Se o BCA e os outros bancos não estão interessados em valorizar as economias ou poupanças dos emigrantes, a solução imediata que lhes ocorre à mente, é transferi-las para o pais que melhor saiba gerir esses valores de maneira menos dispendiosa, com menos exigência e mais respeito pelos emigrantes. Não dizemos que temos duvidas sobre essas exigencias do banco. Dizemos antes que temos a certeza de que são supérfluas, contraproducentes, anacrónicas e dispendiosas.
Estes pontos dizem respeito sobretudo aos emigrantes que vivem em países onde não há Consulado ou Embaixada cabo-verdiano/a e onde a Embaixada portuguesa recusa peremptoriamente em reconhecer assinaturas de documentos não endereçados pelos portugueses ou a Portugal.
A multa ou o castigo que o emigrante tem, caso não entregar os documentos, é não receber juros, pagar mais impostos e outras coisas, e nota-se nas extracções feitas pelo BCA que, em vez de o dinheiro render, verifica-se pequenas transacções negativas pelas despesas de correspondência e gerência, em prejuízo do cliente.
Pergunto agora, por que os meus documentos ainda não chegaram à sede do BCA? Se chegaram a um dos sucursais: não existe uma comunicação entre as agencias do BCA de Cabo Verde? Ou não existe um banco de dados de todos os clientes que facilita a comunicação entre a sede do BCA e as suas agências espalhadas pelas ilhas? Como é que um consulado de Cabo Verde, situado a centenas de milhas do país da residência de certos emigrantes, por exemplo, no meu caso, pode confirmar a minha residência se o próprio banco não o faz? Não seria suficiente uma certidão de residência outorgada pelo país anfitrião para provar se sou emigrante ou não?
A burocracia cabo-verdiana reflecte ainda a portuguesa, movendo-se sobre rodas enferrujadas pelo passado ditatorial e imperialista fascista. Numa época em que a cibernética nos ajuda a ver o homem a mover-se a cada instante no outro lado do hemisfério, a burocracia morosa e pesada assombra o nosso espírito de colaboração e aniquila a nossa motivação para contribuir para um Cabo Verde melhor e justo.

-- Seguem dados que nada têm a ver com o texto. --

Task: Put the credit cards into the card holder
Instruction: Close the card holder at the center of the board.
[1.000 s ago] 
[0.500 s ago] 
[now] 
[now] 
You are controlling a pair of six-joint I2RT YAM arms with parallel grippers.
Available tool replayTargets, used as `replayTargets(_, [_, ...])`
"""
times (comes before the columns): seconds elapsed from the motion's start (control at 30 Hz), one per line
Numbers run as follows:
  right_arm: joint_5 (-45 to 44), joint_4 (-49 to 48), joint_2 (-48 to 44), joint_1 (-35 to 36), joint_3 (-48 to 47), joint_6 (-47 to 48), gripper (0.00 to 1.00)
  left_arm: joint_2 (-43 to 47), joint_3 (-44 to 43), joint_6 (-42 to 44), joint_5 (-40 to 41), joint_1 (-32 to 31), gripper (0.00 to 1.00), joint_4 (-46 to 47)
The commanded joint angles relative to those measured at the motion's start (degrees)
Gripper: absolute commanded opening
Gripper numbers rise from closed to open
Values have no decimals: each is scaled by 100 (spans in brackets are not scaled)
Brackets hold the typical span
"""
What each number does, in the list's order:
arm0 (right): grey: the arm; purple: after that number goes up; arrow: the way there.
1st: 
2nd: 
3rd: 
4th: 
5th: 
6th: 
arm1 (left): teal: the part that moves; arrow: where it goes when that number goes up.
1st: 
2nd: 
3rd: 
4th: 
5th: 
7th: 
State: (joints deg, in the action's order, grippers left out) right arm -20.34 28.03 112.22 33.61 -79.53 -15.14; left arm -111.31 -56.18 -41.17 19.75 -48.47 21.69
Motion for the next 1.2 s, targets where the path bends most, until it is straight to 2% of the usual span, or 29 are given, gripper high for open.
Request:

Em vez desta burocracia, os bancos de Cabo Verde, deviam estar a propor medidas necessárias e melhores condições para incentivar o depósito das nossas poupanças no país, não importa se elas chegam do estrangeiro ou de um emigrante que voltou definitivamente a terra, deixando assim para trás o cancro da burocracia portuguesa, que só nos afronta e nos desnorteia, e nos põe o entrave de pensar com as nossas próprias cabeças sobre como inventar coisas novas para o bem de todos os cabo-verdianos, quer os de dentro, quer os de fora. Não devemos criar dificuldades para os nossos bancos, nem seus clientes, e nem para a economia da Nação.